Another way to help reduce joint pain is by increasing your intake of anti-inflammatory foods. Mostly this involves just making sure you are eating healthy, with plenty of fruits, vegetables, nuts and seeds.

1. Broccoli, Brussels sprouts and Cabbage

All these vegetables are full of sulforaphane which helps show cartilage damage to the joints. Although studies are still in their early stages, vegetables are always a good choice for helping our body with pain. Adding broccoli, Brussel sprouts, cabbage, kale or cauliflower to your meals is a great start.

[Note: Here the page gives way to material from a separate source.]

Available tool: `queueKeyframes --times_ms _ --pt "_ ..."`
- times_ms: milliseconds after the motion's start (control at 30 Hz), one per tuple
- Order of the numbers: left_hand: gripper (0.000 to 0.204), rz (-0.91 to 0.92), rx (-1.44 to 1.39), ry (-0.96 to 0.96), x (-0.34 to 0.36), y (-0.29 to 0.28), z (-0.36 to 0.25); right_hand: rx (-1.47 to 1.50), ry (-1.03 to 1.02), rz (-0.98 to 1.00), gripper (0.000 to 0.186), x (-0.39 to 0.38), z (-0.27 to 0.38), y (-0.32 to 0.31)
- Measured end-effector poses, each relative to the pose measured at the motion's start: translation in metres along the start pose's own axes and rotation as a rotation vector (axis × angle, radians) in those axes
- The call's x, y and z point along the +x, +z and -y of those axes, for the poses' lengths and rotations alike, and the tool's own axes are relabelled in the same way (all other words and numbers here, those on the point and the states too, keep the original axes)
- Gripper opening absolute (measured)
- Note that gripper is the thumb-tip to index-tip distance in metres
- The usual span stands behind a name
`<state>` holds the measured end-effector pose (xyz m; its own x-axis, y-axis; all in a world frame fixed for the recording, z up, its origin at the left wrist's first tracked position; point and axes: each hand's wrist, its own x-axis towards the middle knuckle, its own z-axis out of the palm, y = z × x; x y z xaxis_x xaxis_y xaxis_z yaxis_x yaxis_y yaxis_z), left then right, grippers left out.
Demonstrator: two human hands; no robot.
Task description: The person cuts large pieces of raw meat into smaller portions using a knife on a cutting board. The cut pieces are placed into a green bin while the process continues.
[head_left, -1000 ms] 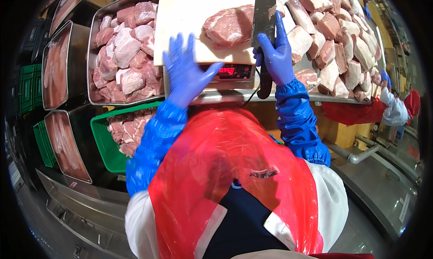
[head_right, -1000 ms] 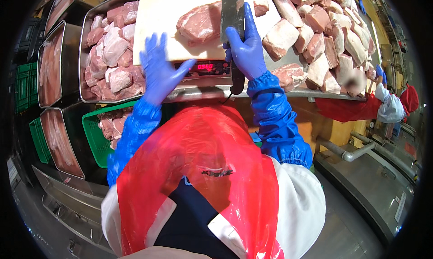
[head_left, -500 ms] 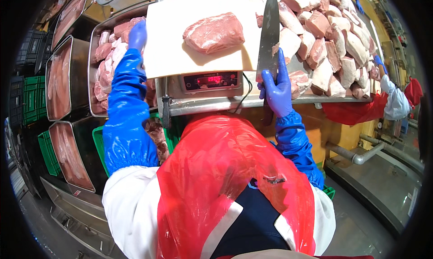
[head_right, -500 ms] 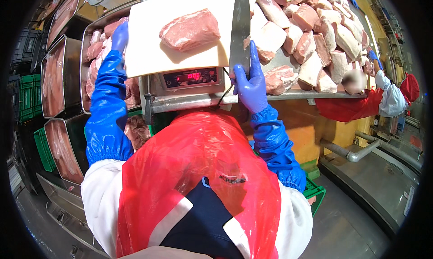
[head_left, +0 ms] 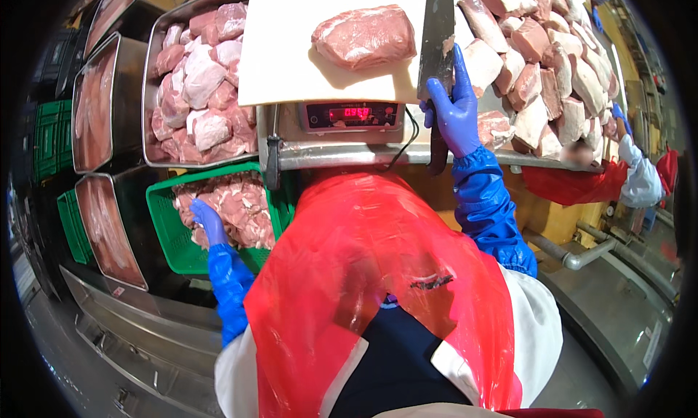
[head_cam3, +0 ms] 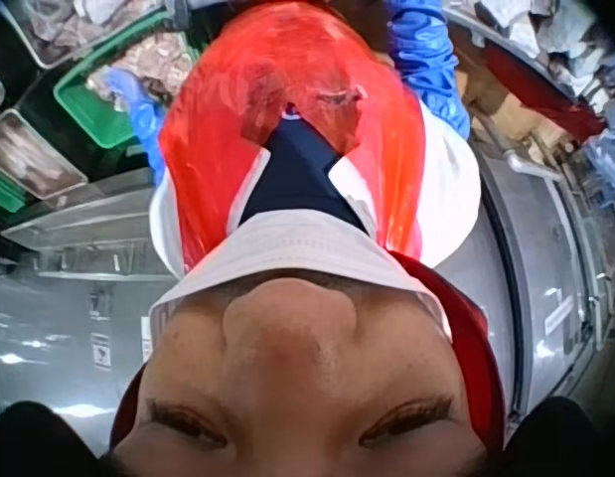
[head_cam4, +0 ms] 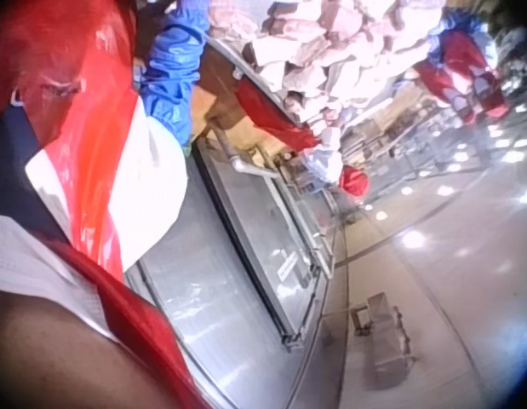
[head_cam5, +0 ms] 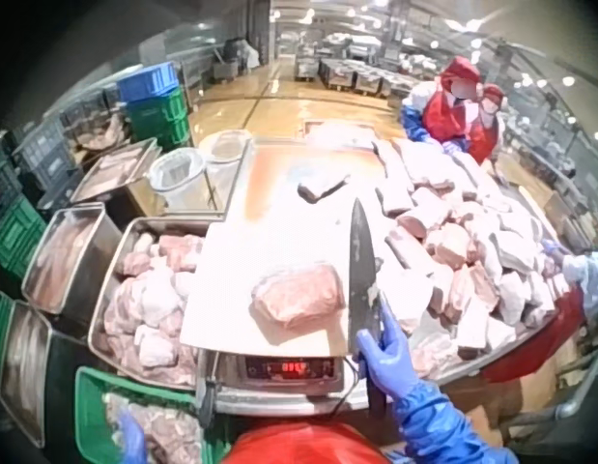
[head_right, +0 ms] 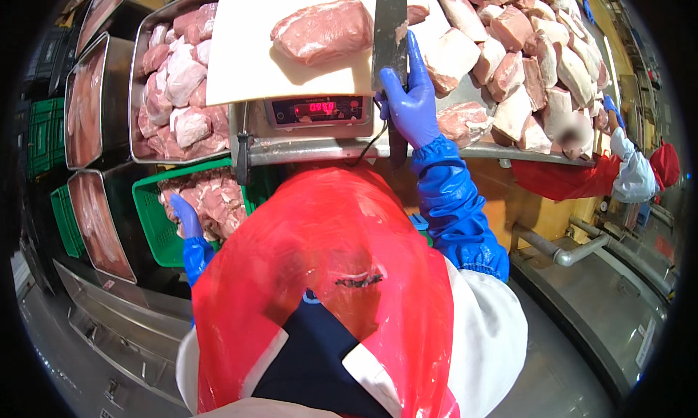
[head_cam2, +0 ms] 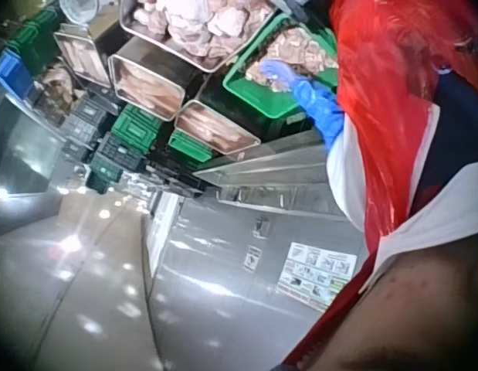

2. Salmon, Tuna, Trout and Mackerel

All these fatty fishes are rich in Omega-3 fatty acids. These help fight inflammation of the joints, so try adding them to your dishes twice a week. Alternatively, talk to your doctor about omega-2 supplements.

3. Garlic

Garlic contains diallyl disulfide that helps with a number of diseases, including limiting cartilage damaging enzymes.

4. Turmeric

Turmeric is a wonder spice! It’s the best-researched anti-inflammation food, containing curcumin that helps with joint inflammation. It’s been used for centuries to ward off inflammatory diseases in India! You can add plenty to your curries, or try Turmeric milk for a daily dose.

5. Vitamin C

The antioxidants found in vitamin C helps slow signs of arthritis and can be found in oranges, strawberries, kiwi, pineapple and cantaloupes.